■ Problem requirements
Set down the records exactly, and omit any image found in them.

*** Opening Data excerpts ***

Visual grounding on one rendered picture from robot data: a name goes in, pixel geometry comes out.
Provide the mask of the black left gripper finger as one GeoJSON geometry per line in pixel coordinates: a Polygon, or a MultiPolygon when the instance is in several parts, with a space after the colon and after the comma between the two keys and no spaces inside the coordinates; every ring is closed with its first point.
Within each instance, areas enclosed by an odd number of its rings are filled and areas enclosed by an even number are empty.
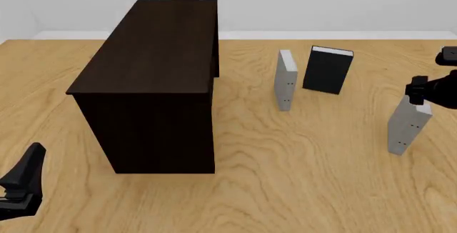
{"type": "Polygon", "coordinates": [[[46,149],[38,142],[28,147],[9,172],[0,178],[7,194],[42,194],[41,173],[46,149]]]}

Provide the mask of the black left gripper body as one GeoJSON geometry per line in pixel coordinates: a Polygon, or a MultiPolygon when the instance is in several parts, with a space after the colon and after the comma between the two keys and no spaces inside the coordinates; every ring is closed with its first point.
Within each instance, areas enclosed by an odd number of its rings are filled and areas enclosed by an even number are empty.
{"type": "Polygon", "coordinates": [[[30,189],[7,189],[0,197],[0,221],[36,215],[43,198],[42,186],[30,189]]]}

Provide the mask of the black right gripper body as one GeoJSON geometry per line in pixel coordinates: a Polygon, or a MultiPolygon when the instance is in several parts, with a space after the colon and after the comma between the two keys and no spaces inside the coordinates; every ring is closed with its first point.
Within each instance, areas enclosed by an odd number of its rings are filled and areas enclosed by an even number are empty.
{"type": "Polygon", "coordinates": [[[427,76],[414,76],[411,82],[406,85],[405,95],[422,95],[425,85],[428,82],[427,76]]]}

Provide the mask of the grey book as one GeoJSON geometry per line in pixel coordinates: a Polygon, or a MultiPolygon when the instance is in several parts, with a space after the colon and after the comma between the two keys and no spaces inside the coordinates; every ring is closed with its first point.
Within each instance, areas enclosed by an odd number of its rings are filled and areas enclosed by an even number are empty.
{"type": "Polygon", "coordinates": [[[388,121],[388,152],[403,155],[432,115],[431,105],[411,104],[405,95],[388,121]]]}
{"type": "Polygon", "coordinates": [[[274,94],[280,111],[289,111],[293,101],[298,68],[290,50],[279,50],[274,79],[274,94]]]}

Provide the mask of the black book white pages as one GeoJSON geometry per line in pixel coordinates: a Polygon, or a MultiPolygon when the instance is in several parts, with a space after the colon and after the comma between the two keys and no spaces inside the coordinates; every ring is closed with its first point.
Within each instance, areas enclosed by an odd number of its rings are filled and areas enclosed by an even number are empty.
{"type": "Polygon", "coordinates": [[[302,87],[339,95],[352,61],[352,51],[312,46],[302,87]]]}

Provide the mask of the dark wooden cabinet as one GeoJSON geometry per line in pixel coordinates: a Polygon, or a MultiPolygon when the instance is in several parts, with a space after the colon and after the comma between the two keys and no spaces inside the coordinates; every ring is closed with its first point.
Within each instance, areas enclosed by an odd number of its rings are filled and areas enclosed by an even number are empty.
{"type": "Polygon", "coordinates": [[[216,0],[138,0],[66,93],[118,174],[215,172],[216,0]]]}

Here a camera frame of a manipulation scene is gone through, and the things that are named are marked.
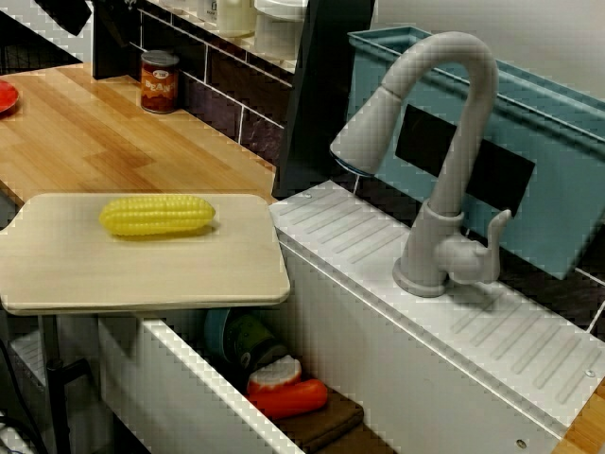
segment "cutting board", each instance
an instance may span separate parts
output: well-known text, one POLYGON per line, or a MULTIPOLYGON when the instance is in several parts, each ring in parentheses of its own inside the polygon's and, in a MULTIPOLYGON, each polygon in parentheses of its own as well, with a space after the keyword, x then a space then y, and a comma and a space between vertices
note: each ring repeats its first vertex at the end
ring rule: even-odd
POLYGON ((15 315, 262 306, 290 285, 267 203, 193 194, 215 218, 200 235, 113 236, 105 204, 134 194, 43 194, 0 232, 0 299, 15 315))

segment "teal dish rack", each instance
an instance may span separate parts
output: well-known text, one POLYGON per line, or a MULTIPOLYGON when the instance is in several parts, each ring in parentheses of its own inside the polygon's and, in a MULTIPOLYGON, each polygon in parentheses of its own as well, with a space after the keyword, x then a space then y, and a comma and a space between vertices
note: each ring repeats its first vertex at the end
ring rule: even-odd
MULTIPOLYGON (((372 95, 393 62, 428 36, 412 26, 349 33, 354 72, 347 119, 372 95)), ((563 279, 605 218, 605 102, 502 61, 498 69, 498 97, 484 139, 534 163, 501 245, 563 279)), ((437 178, 395 155, 406 106, 456 125, 468 86, 465 69, 455 63, 426 74, 404 102, 376 178, 417 201, 427 199, 437 178)), ((465 227, 483 236, 498 213, 468 194, 462 209, 465 227)))

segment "corn cob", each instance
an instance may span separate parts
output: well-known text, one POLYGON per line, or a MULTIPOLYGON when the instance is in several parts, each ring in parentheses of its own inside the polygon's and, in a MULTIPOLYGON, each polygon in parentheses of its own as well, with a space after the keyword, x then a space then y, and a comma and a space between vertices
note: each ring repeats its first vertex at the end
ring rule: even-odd
POLYGON ((215 216, 213 206, 195 196, 125 197, 109 202, 99 222, 114 235, 156 235, 196 230, 215 216))

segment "red vegetable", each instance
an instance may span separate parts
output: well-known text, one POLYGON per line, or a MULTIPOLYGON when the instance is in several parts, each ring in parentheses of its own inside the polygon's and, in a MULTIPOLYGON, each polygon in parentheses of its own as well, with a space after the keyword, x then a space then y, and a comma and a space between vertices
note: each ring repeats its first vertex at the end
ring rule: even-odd
POLYGON ((277 420, 323 407, 328 400, 328 389, 313 379, 273 393, 250 394, 248 400, 267 418, 277 420))

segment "faucet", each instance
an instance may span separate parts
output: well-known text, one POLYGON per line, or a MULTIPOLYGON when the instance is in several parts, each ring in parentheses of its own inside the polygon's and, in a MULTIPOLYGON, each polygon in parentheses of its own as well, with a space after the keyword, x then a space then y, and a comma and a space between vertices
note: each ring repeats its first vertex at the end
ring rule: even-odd
POLYGON ((399 287, 426 298, 445 292, 448 275, 456 283, 470 285, 489 284, 500 274, 500 236, 511 211, 502 211, 490 222, 487 248, 460 233, 462 198, 497 94, 498 67, 489 47, 473 35, 455 31, 414 44, 395 61, 330 146, 332 155, 347 170, 364 177, 375 174, 389 146, 402 100, 418 79, 445 62, 458 62, 466 68, 469 94, 439 178, 392 273, 399 287))

*** Closing Data excerpts ***

■ Answer for this exercise
Visual grounding on one rendered picture from robot data: a name goes in, pixel geometry comes out.
Provide the mask of the black left gripper finger as one GeoJSON geometry per line in pixel coordinates: a Polygon, or a MultiPolygon when the instance is in several parts, with a space after the colon and after the comma between the two keys and no spaces inside the coordinates; every ring is closed with its first point.
Within each instance, areas enclosed by an odd number of its rings are filled and areas enclosed by an even number are empty.
{"type": "Polygon", "coordinates": [[[46,149],[38,142],[28,147],[9,172],[0,178],[7,194],[42,194],[41,173],[46,149]]]}

Provide the mask of the black left gripper body as one GeoJSON geometry per line in pixel coordinates: a Polygon, or a MultiPolygon when the instance is in several parts, with a space after the colon and after the comma between the two keys and no spaces inside the coordinates; every ring is closed with its first point.
Within each instance, areas enclosed by an odd number of its rings are filled and areas enclosed by an even number are empty.
{"type": "Polygon", "coordinates": [[[30,189],[7,189],[0,197],[0,221],[36,215],[43,198],[42,186],[30,189]]]}

Provide the mask of the black right gripper body as one GeoJSON geometry per line in pixel coordinates: a Polygon, or a MultiPolygon when the instance is in several parts, with a space after the colon and after the comma between the two keys and no spaces inside the coordinates; every ring is closed with its first point.
Within each instance, areas enclosed by an odd number of its rings are filled and areas enclosed by an even number are empty.
{"type": "Polygon", "coordinates": [[[427,76],[414,76],[411,82],[406,85],[405,95],[422,95],[425,85],[428,82],[427,76]]]}

Provide the mask of the grey book as one GeoJSON geometry per line in pixel coordinates: a Polygon, or a MultiPolygon when the instance is in several parts, with a space after the colon and after the comma between the two keys and no spaces inside the coordinates; every ring is closed with its first point.
Within each instance, areas enclosed by an odd number of its rings are filled and areas enclosed by an even number are empty.
{"type": "Polygon", "coordinates": [[[388,121],[388,152],[403,155],[432,115],[431,105],[411,104],[405,95],[388,121]]]}
{"type": "Polygon", "coordinates": [[[274,94],[280,111],[289,111],[293,101],[298,68],[290,50],[279,50],[274,79],[274,94]]]}

Provide the mask of the black book white pages as one GeoJSON geometry per line in pixel coordinates: a Polygon, or a MultiPolygon when the instance is in several parts, with a space after the colon and after the comma between the two keys and no spaces inside the coordinates; every ring is closed with its first point.
Within each instance, areas enclosed by an odd number of its rings are filled and areas enclosed by an even number are empty.
{"type": "Polygon", "coordinates": [[[302,87],[339,95],[352,61],[352,51],[312,46],[302,87]]]}

Provide the mask of the dark wooden cabinet as one GeoJSON geometry per line in pixel coordinates: a Polygon, or a MultiPolygon when the instance is in several parts, with a space after the colon and after the comma between the two keys and no spaces inside the coordinates; every ring is closed with its first point.
Within each instance, areas enclosed by an odd number of its rings are filled and areas enclosed by an even number are empty.
{"type": "Polygon", "coordinates": [[[216,0],[138,0],[66,93],[118,174],[215,172],[216,0]]]}

Here a camera frame of a manipulation scene is gone through, and the things that are named are marked.
segment "cutting board", each instance
an instance may span separate parts
output: well-known text, one POLYGON per line, or a MULTIPOLYGON when the instance is in several parts, each ring in parentheses of its own inside the polygon's and, in a MULTIPOLYGON, each polygon in parentheses of its own as well, with a space after the keyword, x then a space then y, and a comma and a space between vertices
note: each ring repeats its first vertex at the end
ring rule: even-odd
POLYGON ((15 315, 262 306, 290 285, 267 203, 193 194, 215 218, 200 235, 113 236, 105 204, 134 194, 43 194, 0 232, 0 299, 15 315))

segment "teal dish rack", each instance
an instance may span separate parts
output: well-known text, one POLYGON per line, or a MULTIPOLYGON when the instance is in several parts, each ring in parentheses of its own inside the polygon's and, in a MULTIPOLYGON, each polygon in parentheses of its own as well, with a space after the keyword, x then a space then y, and a comma and a space between vertices
note: each ring repeats its first vertex at the end
ring rule: even-odd
MULTIPOLYGON (((372 95, 393 62, 428 36, 412 26, 349 33, 354 72, 347 119, 372 95)), ((563 279, 605 218, 605 102, 502 61, 498 69, 498 97, 484 139, 534 163, 501 245, 563 279)), ((437 178, 395 155, 406 106, 456 125, 468 86, 465 69, 455 63, 426 74, 404 102, 376 178, 417 201, 427 199, 437 178)), ((465 227, 483 236, 498 213, 468 194, 462 209, 465 227)))

segment "corn cob", each instance
an instance may span separate parts
output: well-known text, one POLYGON per line, or a MULTIPOLYGON when the instance is in several parts, each ring in parentheses of its own inside the polygon's and, in a MULTIPOLYGON, each polygon in parentheses of its own as well, with a space after the keyword, x then a space then y, and a comma and a space between vertices
note: each ring repeats its first vertex at the end
ring rule: even-odd
POLYGON ((215 216, 213 206, 195 196, 125 197, 109 202, 99 222, 114 235, 156 235, 196 230, 215 216))

segment "red vegetable", each instance
an instance may span separate parts
output: well-known text, one POLYGON per line, or a MULTIPOLYGON when the instance is in several parts, each ring in parentheses of its own inside the polygon's and, in a MULTIPOLYGON, each polygon in parentheses of its own as well, with a space after the keyword, x then a space then y, and a comma and a space between vertices
note: each ring repeats its first vertex at the end
ring rule: even-odd
POLYGON ((277 420, 323 407, 328 400, 328 389, 313 379, 273 393, 250 394, 248 400, 267 418, 277 420))

segment "faucet", each instance
an instance may span separate parts
output: well-known text, one POLYGON per line, or a MULTIPOLYGON when the instance is in several parts, each ring in parentheses of its own inside the polygon's and, in a MULTIPOLYGON, each polygon in parentheses of its own as well, with a space after the keyword, x then a space then y, and a comma and a space between vertices
note: each ring repeats its first vertex at the end
ring rule: even-odd
POLYGON ((399 287, 426 298, 445 292, 448 275, 456 283, 470 285, 489 284, 500 274, 500 236, 511 211, 502 211, 490 222, 487 248, 460 233, 462 198, 497 94, 498 67, 489 47, 473 35, 455 31, 414 44, 395 61, 330 146, 332 155, 347 170, 364 177, 375 174, 389 146, 402 100, 418 79, 445 62, 458 62, 466 68, 469 94, 439 178, 392 273, 399 287))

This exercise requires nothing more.